What needs to be done:
Locate every line in the records below that holds the word "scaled" and return each one.

═══

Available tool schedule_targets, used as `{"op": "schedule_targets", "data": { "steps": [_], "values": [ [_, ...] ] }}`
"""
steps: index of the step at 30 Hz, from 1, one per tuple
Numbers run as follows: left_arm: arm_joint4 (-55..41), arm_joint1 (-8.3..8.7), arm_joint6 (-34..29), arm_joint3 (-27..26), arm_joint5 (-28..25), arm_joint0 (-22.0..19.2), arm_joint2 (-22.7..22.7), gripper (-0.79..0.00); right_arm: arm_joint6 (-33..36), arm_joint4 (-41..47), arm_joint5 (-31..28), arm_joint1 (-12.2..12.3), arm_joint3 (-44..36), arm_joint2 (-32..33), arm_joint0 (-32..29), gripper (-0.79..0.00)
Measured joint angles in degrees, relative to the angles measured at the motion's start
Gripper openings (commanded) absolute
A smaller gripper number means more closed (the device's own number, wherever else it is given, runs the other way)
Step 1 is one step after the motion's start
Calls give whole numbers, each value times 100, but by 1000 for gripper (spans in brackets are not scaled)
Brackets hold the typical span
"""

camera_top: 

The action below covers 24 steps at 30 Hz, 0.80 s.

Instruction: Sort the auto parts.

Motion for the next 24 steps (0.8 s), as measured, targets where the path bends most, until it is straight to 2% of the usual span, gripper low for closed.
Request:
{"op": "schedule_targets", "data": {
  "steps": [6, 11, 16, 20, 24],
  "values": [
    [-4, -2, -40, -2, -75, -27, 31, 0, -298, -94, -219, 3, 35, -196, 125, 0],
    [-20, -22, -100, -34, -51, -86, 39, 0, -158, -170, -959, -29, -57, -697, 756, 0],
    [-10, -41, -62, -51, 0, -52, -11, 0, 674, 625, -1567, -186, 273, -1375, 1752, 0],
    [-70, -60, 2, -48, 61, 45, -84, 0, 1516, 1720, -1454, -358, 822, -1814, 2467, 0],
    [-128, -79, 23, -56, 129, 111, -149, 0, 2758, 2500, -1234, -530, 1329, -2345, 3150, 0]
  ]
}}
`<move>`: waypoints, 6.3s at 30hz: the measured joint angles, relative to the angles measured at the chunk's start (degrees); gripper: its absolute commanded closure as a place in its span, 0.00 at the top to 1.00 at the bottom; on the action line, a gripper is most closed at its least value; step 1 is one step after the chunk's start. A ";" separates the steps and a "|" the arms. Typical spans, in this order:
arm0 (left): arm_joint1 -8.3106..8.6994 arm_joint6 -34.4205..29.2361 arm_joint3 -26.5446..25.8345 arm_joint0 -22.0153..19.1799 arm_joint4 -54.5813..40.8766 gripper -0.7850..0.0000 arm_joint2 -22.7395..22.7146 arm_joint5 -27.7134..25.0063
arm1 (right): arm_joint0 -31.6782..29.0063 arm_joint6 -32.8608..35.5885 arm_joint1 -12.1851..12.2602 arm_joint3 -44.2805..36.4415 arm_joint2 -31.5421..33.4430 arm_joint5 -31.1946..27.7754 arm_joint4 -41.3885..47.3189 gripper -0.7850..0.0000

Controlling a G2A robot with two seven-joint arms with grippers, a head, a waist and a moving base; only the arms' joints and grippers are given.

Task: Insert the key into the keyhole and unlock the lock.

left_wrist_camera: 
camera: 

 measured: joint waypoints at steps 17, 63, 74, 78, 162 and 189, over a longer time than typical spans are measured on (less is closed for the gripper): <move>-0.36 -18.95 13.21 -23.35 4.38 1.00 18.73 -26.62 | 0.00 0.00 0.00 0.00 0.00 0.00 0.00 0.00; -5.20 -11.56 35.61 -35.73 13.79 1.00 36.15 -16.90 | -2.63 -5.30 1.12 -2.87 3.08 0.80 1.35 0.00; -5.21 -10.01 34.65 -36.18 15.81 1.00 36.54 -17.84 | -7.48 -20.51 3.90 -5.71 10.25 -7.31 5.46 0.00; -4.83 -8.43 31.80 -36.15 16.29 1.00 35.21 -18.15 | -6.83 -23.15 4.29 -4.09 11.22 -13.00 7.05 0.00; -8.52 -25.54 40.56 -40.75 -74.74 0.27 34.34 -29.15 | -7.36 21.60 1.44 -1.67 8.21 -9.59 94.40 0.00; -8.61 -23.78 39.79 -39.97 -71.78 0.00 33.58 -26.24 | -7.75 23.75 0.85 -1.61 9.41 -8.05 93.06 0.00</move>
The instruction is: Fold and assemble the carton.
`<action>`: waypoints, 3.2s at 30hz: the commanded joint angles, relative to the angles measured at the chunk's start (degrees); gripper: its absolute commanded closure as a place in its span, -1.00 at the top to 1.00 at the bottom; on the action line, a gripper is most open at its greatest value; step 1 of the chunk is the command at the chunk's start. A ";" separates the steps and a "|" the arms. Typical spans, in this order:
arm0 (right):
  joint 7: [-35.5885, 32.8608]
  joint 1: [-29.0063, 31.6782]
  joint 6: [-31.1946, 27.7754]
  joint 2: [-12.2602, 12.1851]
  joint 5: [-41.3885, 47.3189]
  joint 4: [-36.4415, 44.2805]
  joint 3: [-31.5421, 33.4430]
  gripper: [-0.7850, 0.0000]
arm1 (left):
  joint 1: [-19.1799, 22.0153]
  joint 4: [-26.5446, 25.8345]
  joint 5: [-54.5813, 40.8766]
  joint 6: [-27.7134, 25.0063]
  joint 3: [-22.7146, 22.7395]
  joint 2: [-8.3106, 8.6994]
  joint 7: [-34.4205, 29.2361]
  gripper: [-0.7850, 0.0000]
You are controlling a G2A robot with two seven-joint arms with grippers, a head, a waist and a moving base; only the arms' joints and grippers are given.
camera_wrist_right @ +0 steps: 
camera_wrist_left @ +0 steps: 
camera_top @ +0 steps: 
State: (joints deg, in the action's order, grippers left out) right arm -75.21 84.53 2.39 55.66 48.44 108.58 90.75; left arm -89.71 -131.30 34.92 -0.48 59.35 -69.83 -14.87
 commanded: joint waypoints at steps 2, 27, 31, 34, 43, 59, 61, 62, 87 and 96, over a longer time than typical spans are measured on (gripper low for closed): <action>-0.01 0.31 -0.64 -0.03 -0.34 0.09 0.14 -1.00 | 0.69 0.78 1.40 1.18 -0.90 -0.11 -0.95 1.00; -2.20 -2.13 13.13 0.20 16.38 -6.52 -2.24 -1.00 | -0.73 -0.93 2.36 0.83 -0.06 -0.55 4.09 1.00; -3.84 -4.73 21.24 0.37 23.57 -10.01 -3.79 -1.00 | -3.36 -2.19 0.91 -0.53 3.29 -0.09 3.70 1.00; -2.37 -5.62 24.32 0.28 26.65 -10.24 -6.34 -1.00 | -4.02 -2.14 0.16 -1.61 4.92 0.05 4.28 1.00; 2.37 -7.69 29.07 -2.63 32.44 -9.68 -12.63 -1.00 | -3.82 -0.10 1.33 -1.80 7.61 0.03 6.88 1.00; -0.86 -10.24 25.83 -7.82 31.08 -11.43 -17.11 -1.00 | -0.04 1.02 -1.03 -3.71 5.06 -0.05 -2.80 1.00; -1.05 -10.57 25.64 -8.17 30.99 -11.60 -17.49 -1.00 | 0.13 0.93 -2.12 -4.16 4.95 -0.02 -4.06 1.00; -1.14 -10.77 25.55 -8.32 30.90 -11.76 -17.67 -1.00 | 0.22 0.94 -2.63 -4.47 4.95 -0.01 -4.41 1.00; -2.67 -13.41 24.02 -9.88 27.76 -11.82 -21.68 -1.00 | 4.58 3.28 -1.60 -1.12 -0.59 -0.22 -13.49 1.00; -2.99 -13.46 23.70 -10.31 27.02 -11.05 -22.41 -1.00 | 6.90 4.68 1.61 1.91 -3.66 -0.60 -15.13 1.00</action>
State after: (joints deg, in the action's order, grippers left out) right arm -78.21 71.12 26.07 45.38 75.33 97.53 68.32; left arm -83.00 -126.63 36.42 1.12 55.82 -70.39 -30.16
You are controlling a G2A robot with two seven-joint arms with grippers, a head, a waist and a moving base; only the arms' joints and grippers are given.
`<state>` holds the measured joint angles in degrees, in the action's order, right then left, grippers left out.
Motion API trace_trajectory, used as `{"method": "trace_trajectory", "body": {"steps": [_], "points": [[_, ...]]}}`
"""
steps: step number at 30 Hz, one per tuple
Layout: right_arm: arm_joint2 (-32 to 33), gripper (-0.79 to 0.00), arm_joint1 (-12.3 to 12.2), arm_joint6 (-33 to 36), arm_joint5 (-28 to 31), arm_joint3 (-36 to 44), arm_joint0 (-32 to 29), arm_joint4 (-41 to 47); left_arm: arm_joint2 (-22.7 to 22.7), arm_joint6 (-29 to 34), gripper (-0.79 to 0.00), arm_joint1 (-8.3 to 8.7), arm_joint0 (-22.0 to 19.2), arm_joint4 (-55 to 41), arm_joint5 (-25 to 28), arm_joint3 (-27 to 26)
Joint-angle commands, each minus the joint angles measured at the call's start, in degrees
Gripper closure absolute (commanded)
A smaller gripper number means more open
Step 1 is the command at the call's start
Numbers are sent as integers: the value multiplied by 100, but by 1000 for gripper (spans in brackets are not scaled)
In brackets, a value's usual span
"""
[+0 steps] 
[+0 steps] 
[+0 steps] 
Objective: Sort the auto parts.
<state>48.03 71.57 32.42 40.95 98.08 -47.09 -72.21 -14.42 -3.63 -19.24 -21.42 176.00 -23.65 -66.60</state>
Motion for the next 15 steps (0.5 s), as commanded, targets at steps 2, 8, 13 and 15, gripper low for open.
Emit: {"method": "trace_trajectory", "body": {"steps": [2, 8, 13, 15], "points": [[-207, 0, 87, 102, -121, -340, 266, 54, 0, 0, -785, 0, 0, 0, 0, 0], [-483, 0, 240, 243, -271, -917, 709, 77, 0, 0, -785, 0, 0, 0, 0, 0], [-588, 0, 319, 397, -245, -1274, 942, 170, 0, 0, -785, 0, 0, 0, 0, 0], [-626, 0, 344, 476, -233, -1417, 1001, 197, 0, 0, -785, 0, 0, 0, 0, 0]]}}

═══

Reply:
Calls give whole numbers, each value times 100, but by 1000 for gripper (spans in brackets are not scaled)
Numbers are sent as integers: the value multiplied by 100, but by 1000 for gripper (spans in brackets are not scaled)

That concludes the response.